It was during the swearing-in of members of the Massachusetts Governor’s Task Force on Hate Crimes that it struck Deborah “D.J.” Williams ’20. Wow, she thought. I’m a part of something huge.
“I heard people saying, ‘I’m the district attorney of this place,’ ‘I’m a lawyer at this organization,’ ‘I’m the head of law enforcement in this city,’” she says. “Here I am, an Amherst sophomore, in the same room with these important people. It was a little intimidating. But I knew from day one that we would be able to effect good and needed change.”
Williams was appointed by Gov. Charlie Baker (R-Mass.) to be a part of the 17-person task force he revived in November 2017 in response to a rise in anti-Semitic incidents across New England. Charged with advising Baker on issues relating to the prevalence, deterrence and prevention of and support for victims of hate crimes, the group promotes coordination among law enforcement agencies in order to improve the investigation and prosecution of such acts; encourages and assists agencies in the safe reporting of them; and helps analyze and publicize hate crime reports. The team has also been asked to develop best practices for school districts looking to make hate crime education a part of the curriculum.
At its inception, the task force divided itself into sub-groups focused on education and law enforcement; Williams chose to be part of the education group. Her responsibility is to represent the perspective of and advocate for youth in the state of Massachusetts.
The role of advocate is not new for Williams. Long passionate about social justice and equality, she has been active at Amherst in activities that reflect that dedication. Williams is studying in Cuba this semester—and continuing to participate in task-force meetings remotely—but when she was on campus she was involved in the Women’s and Gender Center and in LGBTQ advocacy, and she started an affinity group for black and Latinx students. Her other Amherst activities include membership in Dancing and Stepping at Amherst College, the women’s rugby team, the Resurrect Gospel Choir and the Black Student Union.

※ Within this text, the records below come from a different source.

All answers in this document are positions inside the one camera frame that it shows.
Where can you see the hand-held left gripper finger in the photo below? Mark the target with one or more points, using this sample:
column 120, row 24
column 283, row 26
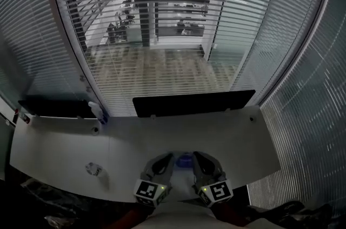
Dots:
column 154, row 158
column 169, row 164

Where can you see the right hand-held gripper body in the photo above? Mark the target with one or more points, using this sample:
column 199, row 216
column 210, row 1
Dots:
column 217, row 191

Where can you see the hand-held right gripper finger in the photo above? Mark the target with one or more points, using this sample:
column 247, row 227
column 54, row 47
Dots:
column 210, row 160
column 196, row 164

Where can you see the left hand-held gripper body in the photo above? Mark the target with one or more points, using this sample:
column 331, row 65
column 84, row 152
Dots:
column 147, row 190

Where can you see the blue wet wipes pack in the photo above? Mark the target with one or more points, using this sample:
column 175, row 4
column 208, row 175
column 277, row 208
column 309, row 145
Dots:
column 184, row 161

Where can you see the person's left forearm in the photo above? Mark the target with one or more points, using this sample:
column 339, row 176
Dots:
column 135, row 215

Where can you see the person's right forearm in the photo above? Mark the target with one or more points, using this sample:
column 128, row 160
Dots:
column 229, row 214

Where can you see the crumpled clear plastic wrapper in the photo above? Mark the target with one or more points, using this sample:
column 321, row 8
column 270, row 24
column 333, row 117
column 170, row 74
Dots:
column 94, row 169

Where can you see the long black desk divider panel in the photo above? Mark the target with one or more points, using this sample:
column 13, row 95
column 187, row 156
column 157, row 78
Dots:
column 193, row 102

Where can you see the clear spray bottle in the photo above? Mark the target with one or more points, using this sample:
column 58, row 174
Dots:
column 98, row 113

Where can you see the black crumpled plastic bag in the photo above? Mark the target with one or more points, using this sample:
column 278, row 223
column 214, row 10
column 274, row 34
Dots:
column 294, row 213
column 54, row 206

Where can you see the white venetian blind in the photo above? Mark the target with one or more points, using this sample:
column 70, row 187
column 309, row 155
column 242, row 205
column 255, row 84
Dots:
column 29, row 33
column 311, row 128
column 162, row 33

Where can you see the short black desk divider panel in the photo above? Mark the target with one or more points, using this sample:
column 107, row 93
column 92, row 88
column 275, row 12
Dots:
column 56, row 107

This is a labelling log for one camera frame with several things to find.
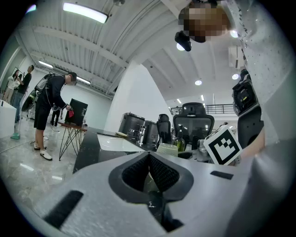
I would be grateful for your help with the light green cup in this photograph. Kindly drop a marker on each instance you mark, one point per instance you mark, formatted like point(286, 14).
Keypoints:
point(167, 150)

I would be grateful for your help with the wooden board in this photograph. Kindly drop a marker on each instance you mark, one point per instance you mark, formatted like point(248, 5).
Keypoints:
point(121, 134)

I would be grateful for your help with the black mesh office chair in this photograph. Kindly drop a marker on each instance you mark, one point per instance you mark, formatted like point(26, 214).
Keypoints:
point(163, 128)
point(193, 125)

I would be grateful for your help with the person's right forearm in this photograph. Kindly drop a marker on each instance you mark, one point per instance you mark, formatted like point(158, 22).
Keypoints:
point(253, 148)

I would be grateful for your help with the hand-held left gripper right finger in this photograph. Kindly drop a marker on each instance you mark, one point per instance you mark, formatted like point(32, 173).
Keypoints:
point(208, 196)

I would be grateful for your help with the teal mop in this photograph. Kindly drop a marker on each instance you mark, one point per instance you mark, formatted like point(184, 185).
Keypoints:
point(15, 136)

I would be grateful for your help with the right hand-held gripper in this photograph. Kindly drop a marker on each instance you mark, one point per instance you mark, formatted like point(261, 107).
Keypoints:
point(222, 145)

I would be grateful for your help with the red cloth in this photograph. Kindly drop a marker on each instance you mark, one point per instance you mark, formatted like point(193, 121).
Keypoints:
point(70, 114)

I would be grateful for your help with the person's light speckled shirt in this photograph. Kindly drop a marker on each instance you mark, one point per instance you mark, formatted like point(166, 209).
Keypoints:
point(273, 81)

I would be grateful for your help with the white ceiling air conditioner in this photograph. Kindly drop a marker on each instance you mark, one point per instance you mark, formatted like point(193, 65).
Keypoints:
point(236, 56)

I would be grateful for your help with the black box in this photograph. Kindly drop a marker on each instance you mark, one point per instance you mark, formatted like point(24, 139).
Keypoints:
point(76, 112)

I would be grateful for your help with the black head-worn camera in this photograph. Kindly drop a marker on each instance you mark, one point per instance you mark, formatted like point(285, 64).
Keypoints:
point(183, 41)

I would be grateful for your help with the white cabinet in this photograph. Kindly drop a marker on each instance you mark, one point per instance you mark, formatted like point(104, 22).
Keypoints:
point(7, 120)

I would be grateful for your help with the chrome faucet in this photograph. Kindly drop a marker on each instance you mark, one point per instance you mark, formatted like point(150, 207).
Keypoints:
point(142, 136)

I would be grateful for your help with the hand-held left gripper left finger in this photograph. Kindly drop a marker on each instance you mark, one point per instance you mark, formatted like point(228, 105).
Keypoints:
point(104, 215)

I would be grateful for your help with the black metal railing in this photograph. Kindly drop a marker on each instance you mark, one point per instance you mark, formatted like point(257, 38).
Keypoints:
point(219, 108)

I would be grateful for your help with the dark green glass bottle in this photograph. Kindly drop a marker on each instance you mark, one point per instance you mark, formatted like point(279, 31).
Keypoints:
point(179, 141)

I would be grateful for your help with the round ceiling light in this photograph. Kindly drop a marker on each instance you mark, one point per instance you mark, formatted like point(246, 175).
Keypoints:
point(198, 82)
point(235, 76)

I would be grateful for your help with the white rectangular sink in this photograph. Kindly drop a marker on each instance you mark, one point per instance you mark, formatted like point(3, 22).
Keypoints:
point(118, 143)

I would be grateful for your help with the long ceiling tube light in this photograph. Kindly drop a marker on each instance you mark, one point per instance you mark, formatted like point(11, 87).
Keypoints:
point(45, 64)
point(85, 12)
point(83, 80)

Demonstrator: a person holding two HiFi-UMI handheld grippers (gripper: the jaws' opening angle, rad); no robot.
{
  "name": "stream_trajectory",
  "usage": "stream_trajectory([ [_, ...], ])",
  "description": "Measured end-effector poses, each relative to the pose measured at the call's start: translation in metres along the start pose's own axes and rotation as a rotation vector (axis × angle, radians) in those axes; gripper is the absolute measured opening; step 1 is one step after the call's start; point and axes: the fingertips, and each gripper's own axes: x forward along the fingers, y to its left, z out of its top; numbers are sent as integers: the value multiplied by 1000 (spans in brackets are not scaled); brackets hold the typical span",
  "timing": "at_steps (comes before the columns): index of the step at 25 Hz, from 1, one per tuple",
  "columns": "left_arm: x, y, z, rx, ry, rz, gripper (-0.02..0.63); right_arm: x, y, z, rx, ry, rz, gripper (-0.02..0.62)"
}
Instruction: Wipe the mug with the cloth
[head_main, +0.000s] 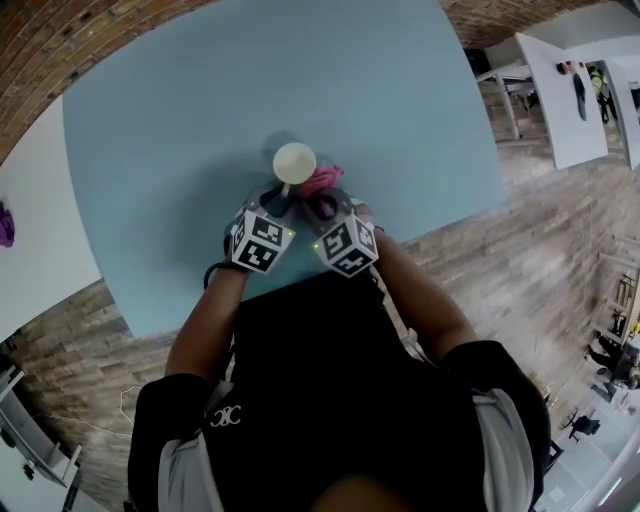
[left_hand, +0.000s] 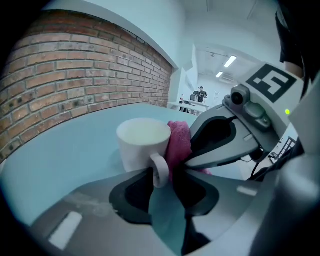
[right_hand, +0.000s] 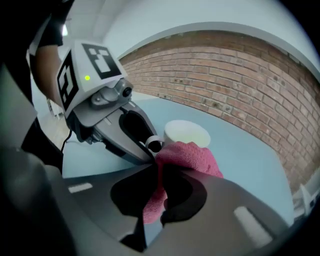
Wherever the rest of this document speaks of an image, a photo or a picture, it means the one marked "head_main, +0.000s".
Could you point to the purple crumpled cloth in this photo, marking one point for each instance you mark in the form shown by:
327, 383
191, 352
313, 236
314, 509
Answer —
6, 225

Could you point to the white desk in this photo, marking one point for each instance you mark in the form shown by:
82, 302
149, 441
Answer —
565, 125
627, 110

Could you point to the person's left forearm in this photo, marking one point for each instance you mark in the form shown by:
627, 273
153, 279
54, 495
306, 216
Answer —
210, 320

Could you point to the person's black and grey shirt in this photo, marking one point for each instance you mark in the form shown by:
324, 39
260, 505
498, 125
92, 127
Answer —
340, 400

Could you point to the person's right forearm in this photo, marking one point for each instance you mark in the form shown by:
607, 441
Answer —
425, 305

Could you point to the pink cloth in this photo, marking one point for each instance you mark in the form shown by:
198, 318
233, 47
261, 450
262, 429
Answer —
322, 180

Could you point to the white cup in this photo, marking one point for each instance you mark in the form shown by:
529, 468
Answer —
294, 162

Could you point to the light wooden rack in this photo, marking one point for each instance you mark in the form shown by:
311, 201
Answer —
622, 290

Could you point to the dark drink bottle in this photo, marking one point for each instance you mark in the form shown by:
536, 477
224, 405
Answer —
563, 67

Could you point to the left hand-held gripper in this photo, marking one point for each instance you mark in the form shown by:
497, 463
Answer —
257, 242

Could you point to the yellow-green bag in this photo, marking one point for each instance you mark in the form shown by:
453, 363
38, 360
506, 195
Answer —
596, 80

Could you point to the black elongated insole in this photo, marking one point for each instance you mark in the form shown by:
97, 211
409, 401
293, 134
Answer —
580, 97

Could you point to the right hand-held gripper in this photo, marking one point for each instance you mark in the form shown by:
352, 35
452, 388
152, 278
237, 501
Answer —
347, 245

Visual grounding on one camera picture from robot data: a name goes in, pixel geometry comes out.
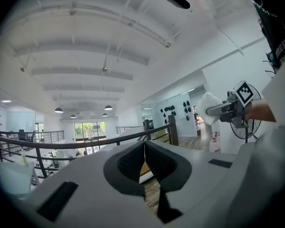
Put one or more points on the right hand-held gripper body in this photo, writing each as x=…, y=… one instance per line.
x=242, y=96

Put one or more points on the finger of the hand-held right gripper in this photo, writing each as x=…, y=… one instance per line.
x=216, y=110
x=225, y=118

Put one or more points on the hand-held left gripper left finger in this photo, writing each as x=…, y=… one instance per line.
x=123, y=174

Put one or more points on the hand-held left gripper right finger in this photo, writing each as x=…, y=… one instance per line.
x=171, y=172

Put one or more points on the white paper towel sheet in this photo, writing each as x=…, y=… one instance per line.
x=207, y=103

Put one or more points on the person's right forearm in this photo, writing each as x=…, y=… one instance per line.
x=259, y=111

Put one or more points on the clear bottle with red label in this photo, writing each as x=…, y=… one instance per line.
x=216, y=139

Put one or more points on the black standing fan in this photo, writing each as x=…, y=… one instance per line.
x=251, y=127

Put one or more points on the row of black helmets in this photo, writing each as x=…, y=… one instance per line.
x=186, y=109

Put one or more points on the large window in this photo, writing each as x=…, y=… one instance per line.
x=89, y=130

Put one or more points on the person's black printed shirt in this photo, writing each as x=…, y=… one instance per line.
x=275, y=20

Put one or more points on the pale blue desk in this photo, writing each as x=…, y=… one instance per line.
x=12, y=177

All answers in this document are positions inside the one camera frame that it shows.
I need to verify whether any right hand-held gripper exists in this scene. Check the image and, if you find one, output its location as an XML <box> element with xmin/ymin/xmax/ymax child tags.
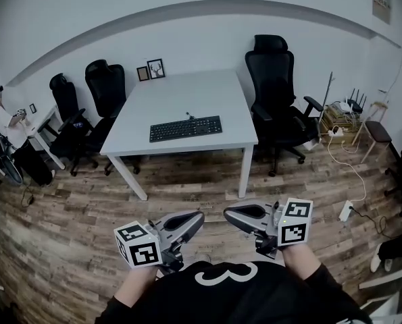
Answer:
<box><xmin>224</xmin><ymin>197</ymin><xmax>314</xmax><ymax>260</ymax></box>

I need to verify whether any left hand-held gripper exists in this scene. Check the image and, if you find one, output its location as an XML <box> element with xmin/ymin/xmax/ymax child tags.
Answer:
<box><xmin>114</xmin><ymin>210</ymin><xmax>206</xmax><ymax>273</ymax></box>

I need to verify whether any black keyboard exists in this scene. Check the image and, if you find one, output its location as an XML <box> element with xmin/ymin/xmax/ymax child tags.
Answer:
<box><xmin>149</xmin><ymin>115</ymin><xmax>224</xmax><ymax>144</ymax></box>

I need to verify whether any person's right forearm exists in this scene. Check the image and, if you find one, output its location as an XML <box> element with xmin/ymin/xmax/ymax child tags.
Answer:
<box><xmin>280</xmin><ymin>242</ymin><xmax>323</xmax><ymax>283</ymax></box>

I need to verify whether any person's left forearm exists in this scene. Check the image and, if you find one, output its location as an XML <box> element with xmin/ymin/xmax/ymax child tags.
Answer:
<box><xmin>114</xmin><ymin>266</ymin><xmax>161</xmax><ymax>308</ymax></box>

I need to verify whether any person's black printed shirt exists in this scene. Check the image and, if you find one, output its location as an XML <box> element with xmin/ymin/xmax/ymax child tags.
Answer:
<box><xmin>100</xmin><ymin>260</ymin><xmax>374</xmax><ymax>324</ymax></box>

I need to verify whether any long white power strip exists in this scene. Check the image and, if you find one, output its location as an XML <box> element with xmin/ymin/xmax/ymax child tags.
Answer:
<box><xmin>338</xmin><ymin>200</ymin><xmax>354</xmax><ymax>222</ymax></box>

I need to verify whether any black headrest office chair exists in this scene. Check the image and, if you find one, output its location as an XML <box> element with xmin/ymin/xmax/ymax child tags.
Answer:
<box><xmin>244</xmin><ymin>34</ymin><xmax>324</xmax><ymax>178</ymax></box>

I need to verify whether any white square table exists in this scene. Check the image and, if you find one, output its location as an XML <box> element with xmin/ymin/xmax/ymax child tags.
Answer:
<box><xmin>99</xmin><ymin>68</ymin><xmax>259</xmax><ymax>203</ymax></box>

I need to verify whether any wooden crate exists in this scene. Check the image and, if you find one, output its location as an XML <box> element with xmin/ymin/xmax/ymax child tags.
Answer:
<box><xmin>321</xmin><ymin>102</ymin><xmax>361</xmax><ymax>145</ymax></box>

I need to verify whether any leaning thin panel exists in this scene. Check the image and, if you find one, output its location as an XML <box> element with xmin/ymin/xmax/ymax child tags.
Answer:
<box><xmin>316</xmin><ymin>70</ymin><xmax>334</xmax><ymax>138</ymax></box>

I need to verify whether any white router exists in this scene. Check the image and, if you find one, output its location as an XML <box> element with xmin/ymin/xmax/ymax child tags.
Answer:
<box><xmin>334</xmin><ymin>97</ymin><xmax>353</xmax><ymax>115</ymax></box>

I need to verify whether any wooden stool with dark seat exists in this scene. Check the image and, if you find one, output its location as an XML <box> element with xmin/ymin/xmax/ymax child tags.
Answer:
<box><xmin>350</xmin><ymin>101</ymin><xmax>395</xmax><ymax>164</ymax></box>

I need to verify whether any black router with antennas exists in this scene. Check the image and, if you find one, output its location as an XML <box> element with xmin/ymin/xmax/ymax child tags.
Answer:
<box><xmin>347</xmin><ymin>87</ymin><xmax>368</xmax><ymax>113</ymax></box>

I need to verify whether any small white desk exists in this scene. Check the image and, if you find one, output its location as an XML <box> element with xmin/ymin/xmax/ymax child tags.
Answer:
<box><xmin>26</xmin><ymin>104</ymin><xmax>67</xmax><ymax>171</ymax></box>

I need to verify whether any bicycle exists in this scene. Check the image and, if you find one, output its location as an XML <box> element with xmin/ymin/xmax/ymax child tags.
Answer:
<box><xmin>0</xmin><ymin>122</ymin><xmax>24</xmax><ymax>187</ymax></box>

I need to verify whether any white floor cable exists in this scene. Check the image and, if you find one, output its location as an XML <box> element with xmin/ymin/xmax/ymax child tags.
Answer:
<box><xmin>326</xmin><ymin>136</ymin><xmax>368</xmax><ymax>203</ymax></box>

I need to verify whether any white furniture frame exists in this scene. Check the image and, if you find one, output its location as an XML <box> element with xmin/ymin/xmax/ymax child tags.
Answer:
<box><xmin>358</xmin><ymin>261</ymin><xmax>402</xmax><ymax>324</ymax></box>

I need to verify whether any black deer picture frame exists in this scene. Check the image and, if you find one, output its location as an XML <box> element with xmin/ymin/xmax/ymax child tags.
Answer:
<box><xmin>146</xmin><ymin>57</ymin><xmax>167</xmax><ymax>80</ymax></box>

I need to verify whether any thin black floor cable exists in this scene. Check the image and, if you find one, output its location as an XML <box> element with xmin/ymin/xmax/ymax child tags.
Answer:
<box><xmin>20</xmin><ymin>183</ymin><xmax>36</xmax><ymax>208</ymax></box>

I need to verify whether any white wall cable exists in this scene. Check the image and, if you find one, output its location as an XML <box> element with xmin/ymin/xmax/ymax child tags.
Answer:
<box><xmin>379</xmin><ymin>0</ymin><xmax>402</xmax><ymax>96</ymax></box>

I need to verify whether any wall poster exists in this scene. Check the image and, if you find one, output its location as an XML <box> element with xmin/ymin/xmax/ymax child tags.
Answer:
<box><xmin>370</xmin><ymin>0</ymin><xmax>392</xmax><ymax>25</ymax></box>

“Being a part of the task force has absolutely deepened my commitment to social justice issues,” she says.
Her dedication has certainly been on display during task-force meetings, says fellow member and City of Northampton Police Chief Jody Kasper. “When the Task Force was first created, it was clear that members brought varied experiences and expertise to the table, including D.J.,” said Kasper. “Very early on we were able to talk and I learned a bit about her background, and her connection to Amherst College and Western Massachusetts. She is a critical thinker who makes valuable contributions to group discussions. She is also really committed to the mission of the Task Force and shares her thoughtful and insightful input during meetings.”
The media values her opinions too. In a recent article in the Boston Globe Williams said that while law enforcement measures are important in the battle against hate crimes, education is a highly powerful tool. She explains now: “Because hate is a learned behavior, it’s a mistake to focus solely on after-the-fact measures. We’d only be addressing the symptoms and the results of an illness—not on the sickness itself.”
“That’s why it’s important to start the conversation about tolerance and acceptance early, with children, in the schools,” Williams insists. “In doing so, we’re creating different, more peaceful and loving learned behaviors.”